Free admission to the permanent collection has been a founding principle of the institution and remains so. For professionals working in access and education policy, the National Gallery’s model — publicly funded for core operations, supplemented by exhibition income, commercial revenue, and philanthropic giving — continues to generate discussion about sustainability and replicability. The bicentenary year placed the Gallery’s educational reach under particular scrutiny, with initiatives including a touring art studio programme that visited 18 locations across the UK, working with 24 local arts organisations.

The Centre for Creative Learning, part of the bicentenary capital projects, opened in March 2025 following a redesign by Lawson Ward Studios that incorporated consultation with children, teachers, and families. The stated ambition is for the Gallery to function as what it terms ‘the nation’s art classroom’, and the design brief was shaped accordingly. For gallery educators and learning professionals, the renewed centre represents a case study in how an institution of this scale approaches the physical infrastructure of learning.

The National Gallery also maintains an Artist in Residence programme, a practice that has run for a number of years and that the institution has positioned as a means of bringing living practice into direct contact with the historical collection. The residency provides access to an on-site studio and the collection and its archives, and has typically resulted in work that engages with and responds to that material.

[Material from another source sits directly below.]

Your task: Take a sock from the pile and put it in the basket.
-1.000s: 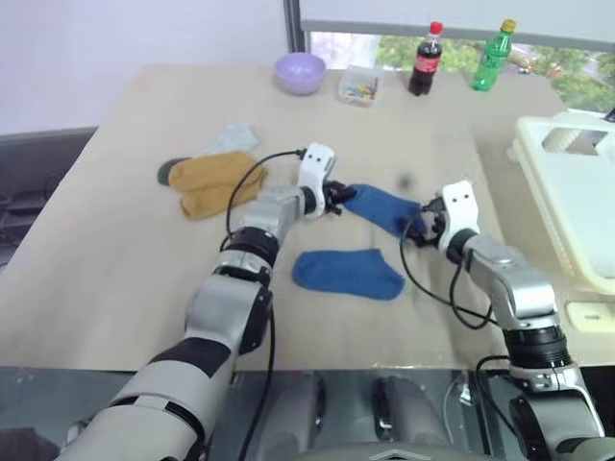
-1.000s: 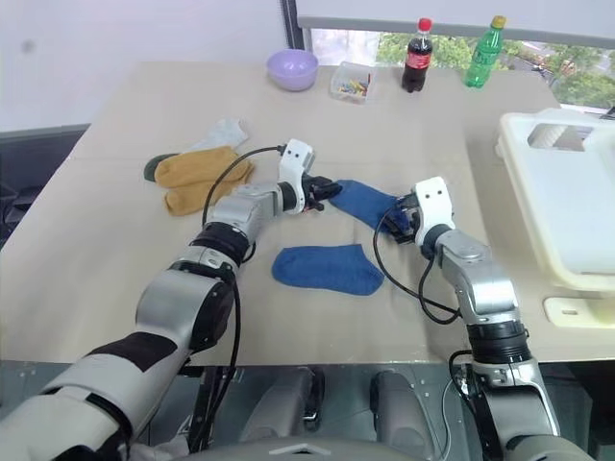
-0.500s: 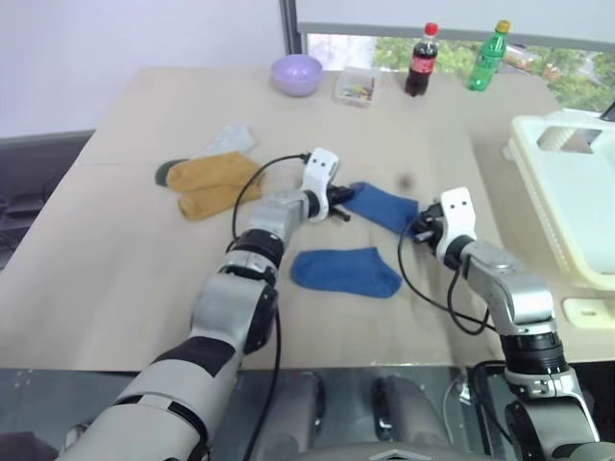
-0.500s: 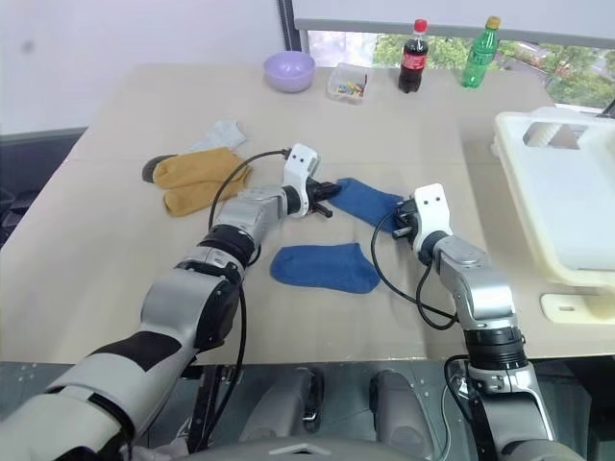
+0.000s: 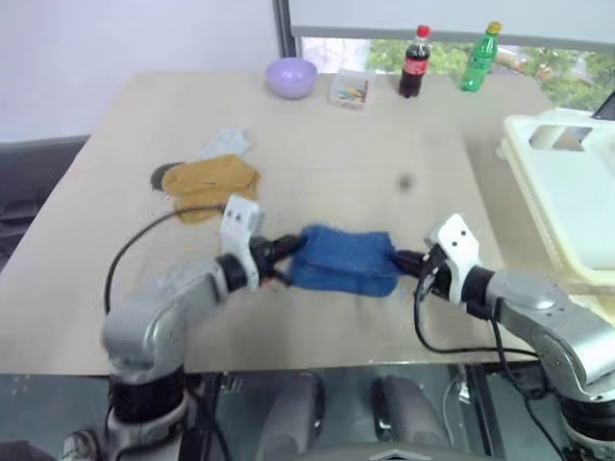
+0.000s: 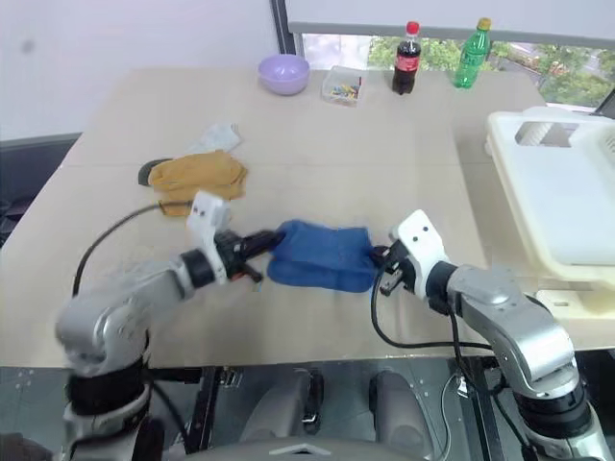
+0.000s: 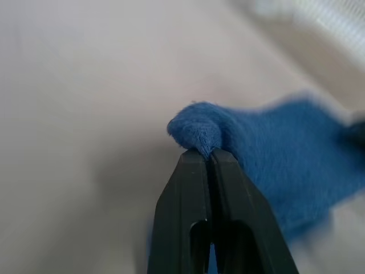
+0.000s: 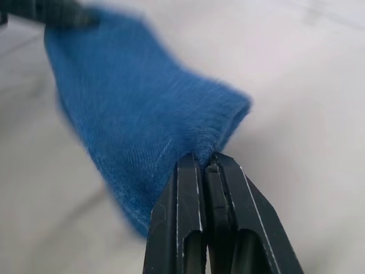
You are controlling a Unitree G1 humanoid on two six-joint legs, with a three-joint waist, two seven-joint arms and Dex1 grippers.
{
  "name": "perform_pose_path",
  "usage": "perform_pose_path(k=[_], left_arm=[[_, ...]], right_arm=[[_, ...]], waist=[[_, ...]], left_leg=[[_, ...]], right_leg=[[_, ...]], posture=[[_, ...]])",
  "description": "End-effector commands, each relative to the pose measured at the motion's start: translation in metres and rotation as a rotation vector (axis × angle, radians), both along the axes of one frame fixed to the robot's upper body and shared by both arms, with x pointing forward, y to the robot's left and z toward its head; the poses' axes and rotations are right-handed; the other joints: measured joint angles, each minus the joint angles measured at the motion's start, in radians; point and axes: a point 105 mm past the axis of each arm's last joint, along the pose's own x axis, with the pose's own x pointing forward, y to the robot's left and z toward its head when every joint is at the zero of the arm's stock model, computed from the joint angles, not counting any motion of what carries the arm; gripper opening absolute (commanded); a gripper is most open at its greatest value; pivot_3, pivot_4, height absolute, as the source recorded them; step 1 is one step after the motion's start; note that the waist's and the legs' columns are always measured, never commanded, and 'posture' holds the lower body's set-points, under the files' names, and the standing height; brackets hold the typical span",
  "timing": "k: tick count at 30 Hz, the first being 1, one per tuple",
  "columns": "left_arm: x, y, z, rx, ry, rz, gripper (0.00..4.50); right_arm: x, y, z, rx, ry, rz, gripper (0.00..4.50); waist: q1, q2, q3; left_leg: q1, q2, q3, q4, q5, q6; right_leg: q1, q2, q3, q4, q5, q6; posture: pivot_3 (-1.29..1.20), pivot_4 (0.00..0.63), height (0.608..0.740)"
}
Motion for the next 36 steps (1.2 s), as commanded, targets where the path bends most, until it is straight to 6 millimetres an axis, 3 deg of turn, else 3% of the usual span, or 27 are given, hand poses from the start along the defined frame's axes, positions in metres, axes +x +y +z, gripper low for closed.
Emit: perform_pose_path(k=[1, 10, 11, 12, 13, 16, 17, 18, 19, 22, 26, 29, 36], left_arm=[[-0.01, 0.0, 0.008, 0.026, -0.047, 0.006, 0.0], [-0.003, -0.005, -0.01, 0.028, -0.02, 0.024, 0.0], [-0.002, -0.006, -0.013, 0.026, -0.015, 0.024, 0.67], [-0.002, -0.009, -0.017, 0.021, -0.003, 0.01, 0.83], [-0.003, -0.012, -0.02, 0.037, -0.008, -0.007, 1.39], [-0.003, -0.01, -0.025, 0.031, -0.01, 0.011, 2.57], [-0.004, -0.009, -0.026, 0.027, -0.012, 0.021, 2.91], [-0.005, -0.007, -0.025, 0.022, -0.019, 0.024, 3.41], [-0.006, -0.006, -0.023, 0.008, -0.021, 0.023, 3.8], [-0.01, 0.006, -0.016, -0.015, -0.03, 0.022, 3.8], [-0.014, 0.018, -0.009, -0.037, -0.035, 0.003, 3.86], [-0.017, 0.019, -0.007, -0.034, -0.023, -0.038, 3.86], [-0.014, 0.019, -0.014, -0.033, 0.032, -0.061, 3.86]], right_arm=[[-0.005, 0.0, 0.002, -0.043, -0.041, 0.027, 0.02], [0.005, -0.007, -0.016, -0.09, -0.018, 0.007, 0.02], [0.007, -0.009, -0.019, -0.095, -0.016, 0.002, 0.67], [0.008, -0.01, -0.021, -0.099, -0.014, -0.002, 0.86], [0.01, -0.013, -0.024, -0.105, -0.014, -0.011, 1.44], [0.015, -0.018, -0.027, -0.142, -0.069, -0.03, 2.62], [0.014, -0.018, -0.025, -0.121, -0.079, -0.033, 2.99], [0.014, -0.015, -0.019, -0.084, -0.102, -0.016, 3.03], [0.012, -0.013, -0.014, -0.071, -0.132, 0.008, 3.03], [0.008, -0.013, 0.001, -0.017, -0.17, 0.056, 3.03], [0.002, -0.014, 0.011, -0.024, -0.232, 0.137, 1.68], [-0.003, -0.006, 0.02, 0.003, -0.268, 0.218, 0.08], [-0.005, 0.028, -0.014, -0.018, -0.23, 0.426, 0.03]], waist=[[0.01, 0.0, -0.001], [0.021, -0.001, -0.001], [0.021, -0.001, -0.001], [0.021, -0.001, -0.001], [0.021, -0.001, -0.001], [0.021, -0.001, -0.001], [0.021, -0.001, -0.001], [0.021, -0.001, -0.001], [0.02, -0.001, -0.001], [0.02, 0.0, -0.001], [0.021, 0.0, -0.001], [0.021, 0.0, -0.001], [0.019, 0.0, -0.001]], left_leg=[[0.002, 0.0, 0.0, 0.0, -0.001, -0.002], [0.0, 0.0, 0.001, 0.0, 0.0, 0.0], [0.0, 0.0, 0.001, 0.0, 0.0, 0.0], [0.0, 0.0, 0.001, 0.0, 0.0, 0.0], [0.0, 0.0, 0.001, 0.0, 0.0, 0.0], [0.0, 0.0, 0.002, 0.0, 0.0, 0.0], [0.0, 0.0, 0.002, 0.0, 0.0, 0.0], [0.0, 0.0, 0.002, 0.0, 0.0, 0.0], [0.0, 0.0, 0.002, -0.001, 0.0, 0.0], [0.0, 0.001, 0.002, -0.001, 0.0, 0.0], [0.0, 0.002, 0.002, -0.001, 0.0, 0.0], [0.0, 0.002, 0.002, -0.001, 0.0, 0.0], [0.0, 0.003, 0.002, -0.001, 0.0, 0.0]], right_leg=[[0.001, 0.0, -0.001, 0.0, -0.001, -0.002], [0.001, 0.0, 0.0, -0.001, 0.001, 0.001], [0.001, 0.0, 0.0, -0.001, 0.001, 0.001], [0.001, 0.0, 0.001, -0.001, 0.001, 0.001], [0.001, 0.0, 0.001, -0.002, 0.0, 0.001], [0.001, 0.0, 0.001, -0.002, 0.0, 0.0], [0.001, 0.0, 0.001, -0.002, 0.0, 0.0], [0.001, 0.0, 0.001, -0.003, 0.0, 0.0], [0.0, 0.0, 0.001, -0.003, 0.0, 0.0], [0.0, 0.001, 0.001, -0.003, 0.0, 0.0], [0.0, 0.001, 0.001, -0.003, -0.001, -0.002], [0.001, 0.001, 0.001, -0.004, -0.001, -0.002], [0.001, 0.001, 0.0, -0.004, -0.001, -0.003]], posture=[[0.0, 0.15, 0.74], [0.0, 0.15, 0.74], [0.0, 0.15, 0.74], [0.0, 0.15, 0.74], [0.0, 0.15, 0.74], [0.0, 0.15, 0.74], [0.0, 0.15, 0.74], [0.0, 0.15, 0.74], [0.0, 0.15, 0.74], [0.0, 0.15, 0.74], [0.0, 0.15, 0.74], [0.0, 0.15, 0.74], [0.0, 0.15, 0.74]])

A Collection at a Threshold

The National Gallery enters its third century at an institution-defining moment. The bicentenary prompted a thorough reassessment of how the collection is displayed and interpreted; Project Domani proposes to extend both the physical fabric of the institution and the chronological scope of what it holds. The combination of these two ambitions — to display more of the existing collection and to acquire works that bring the history of Western painting into the present — will determine the character of the institution for the next generation of visitors and professionals.

For those working within the broader field of public art institutions, the trajectory of the National Gallery over the coming decade is worth close attention. The scale of the fundraising, the ambition of the collecting remit, and the question of how a collection defined by its historical depth will integrate works from the twentieth and twenty-first centuries all present practical and conceptual challenges that the sector will be watching.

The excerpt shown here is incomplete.